Nathan Dauchy - NOAA Affiliate nathan.dauchy at noaa.gov
Wed May 18 10:22:46 PDT 2016

Greetings All,

I'm looking for your experience and perhaps some lively discussion
regarding "best practices" for choosing a file stripe count.  The Lustre
manual has good tips on "Choosing a Stripe Size", and in practice the
default 1M rarely causes problems on our systems. Stripe Count on the other
hand is far more difficult to chose a single value that is efficient for a
general purpose and multi-use site-wide file system.

Since there is the "increased overhead" of striping, and weather
applications do unfortunately write MANY tiny files, we usually keep the
filesystem default stripe count at 1.  Unfortunately, there are several
users who then write very large and shared-access files with that default.
I would like to be able to tell them to restripe... but without digging
into the specific application and access pattern it is hard to know what
count to recommend.  Plus there is the "stripe these but not those"
confusion... it is common for users to have a few very large data files and
many small log or output image files in the SAME directory.

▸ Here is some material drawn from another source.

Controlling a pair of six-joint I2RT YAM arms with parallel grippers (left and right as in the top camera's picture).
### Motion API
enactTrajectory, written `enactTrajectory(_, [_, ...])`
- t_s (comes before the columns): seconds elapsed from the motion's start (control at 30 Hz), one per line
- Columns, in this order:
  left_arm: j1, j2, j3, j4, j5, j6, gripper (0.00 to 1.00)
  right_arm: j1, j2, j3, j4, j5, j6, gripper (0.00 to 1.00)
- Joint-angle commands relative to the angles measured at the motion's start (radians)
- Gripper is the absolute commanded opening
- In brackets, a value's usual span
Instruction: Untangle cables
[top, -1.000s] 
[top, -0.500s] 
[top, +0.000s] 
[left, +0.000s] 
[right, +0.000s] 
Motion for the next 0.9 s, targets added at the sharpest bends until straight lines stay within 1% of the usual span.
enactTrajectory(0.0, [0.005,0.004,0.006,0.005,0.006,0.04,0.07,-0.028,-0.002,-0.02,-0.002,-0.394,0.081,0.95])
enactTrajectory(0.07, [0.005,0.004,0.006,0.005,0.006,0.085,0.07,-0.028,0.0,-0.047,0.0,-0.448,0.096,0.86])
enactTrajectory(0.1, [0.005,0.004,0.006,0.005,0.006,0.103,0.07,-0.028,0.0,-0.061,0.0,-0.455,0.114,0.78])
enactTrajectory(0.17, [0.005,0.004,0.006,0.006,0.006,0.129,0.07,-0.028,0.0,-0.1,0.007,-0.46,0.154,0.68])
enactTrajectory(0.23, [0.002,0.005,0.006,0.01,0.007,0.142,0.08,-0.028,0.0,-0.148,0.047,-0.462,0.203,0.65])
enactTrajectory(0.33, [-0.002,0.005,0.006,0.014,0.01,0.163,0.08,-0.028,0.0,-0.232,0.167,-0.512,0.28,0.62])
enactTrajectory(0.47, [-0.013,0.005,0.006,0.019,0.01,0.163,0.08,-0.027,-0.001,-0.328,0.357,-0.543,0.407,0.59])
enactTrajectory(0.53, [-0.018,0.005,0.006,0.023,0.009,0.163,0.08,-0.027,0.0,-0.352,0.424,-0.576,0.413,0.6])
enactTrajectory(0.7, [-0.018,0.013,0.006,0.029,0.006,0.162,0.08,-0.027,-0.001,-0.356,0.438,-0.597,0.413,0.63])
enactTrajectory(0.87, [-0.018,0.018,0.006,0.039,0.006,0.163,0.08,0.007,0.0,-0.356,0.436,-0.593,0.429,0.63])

What do you all recommend as a reasonable rule of thumb that works for
"most" user's needs, where stripe count can be determined based only on
static data attributes (such as file size)?  I have heard a "stripe per GB"
idea, but some have said that escalates to too many stripes too fast.  ORNL
has a knowledge base article that says use a stripe count of "File size /
100 GB", but does that make sense for smaller, non-DOE sites?  Would stripe
count = Log2(size_in_GB)+1 be more generally reasonable?  For a 1 TB file,
that actually works out to be similar to ORNL, only gets there more

Ideally, I would like to have a tool to give the users and say "go restripe
your directory with this command" and it will do the right thing in 90% of
cases.  See the rough patch to lfs_migrate (included below) which should
help explain what I'm thinking.  Probably there are more efficient ways of
doing things, but I have tested it lightly and it works as a

With a good programmatic rule of thumb, we (as a Lustre community!) can
eventually work with application developers to embed the stripe count
selection into their code and get things at least closer to right up
front.  Even if trial and error is involved to find the optimal setting, at
least the rule of thumb can be a _starting_point_ for the users, and they
can tweak it from there based on application, model, scale, dataset, etc.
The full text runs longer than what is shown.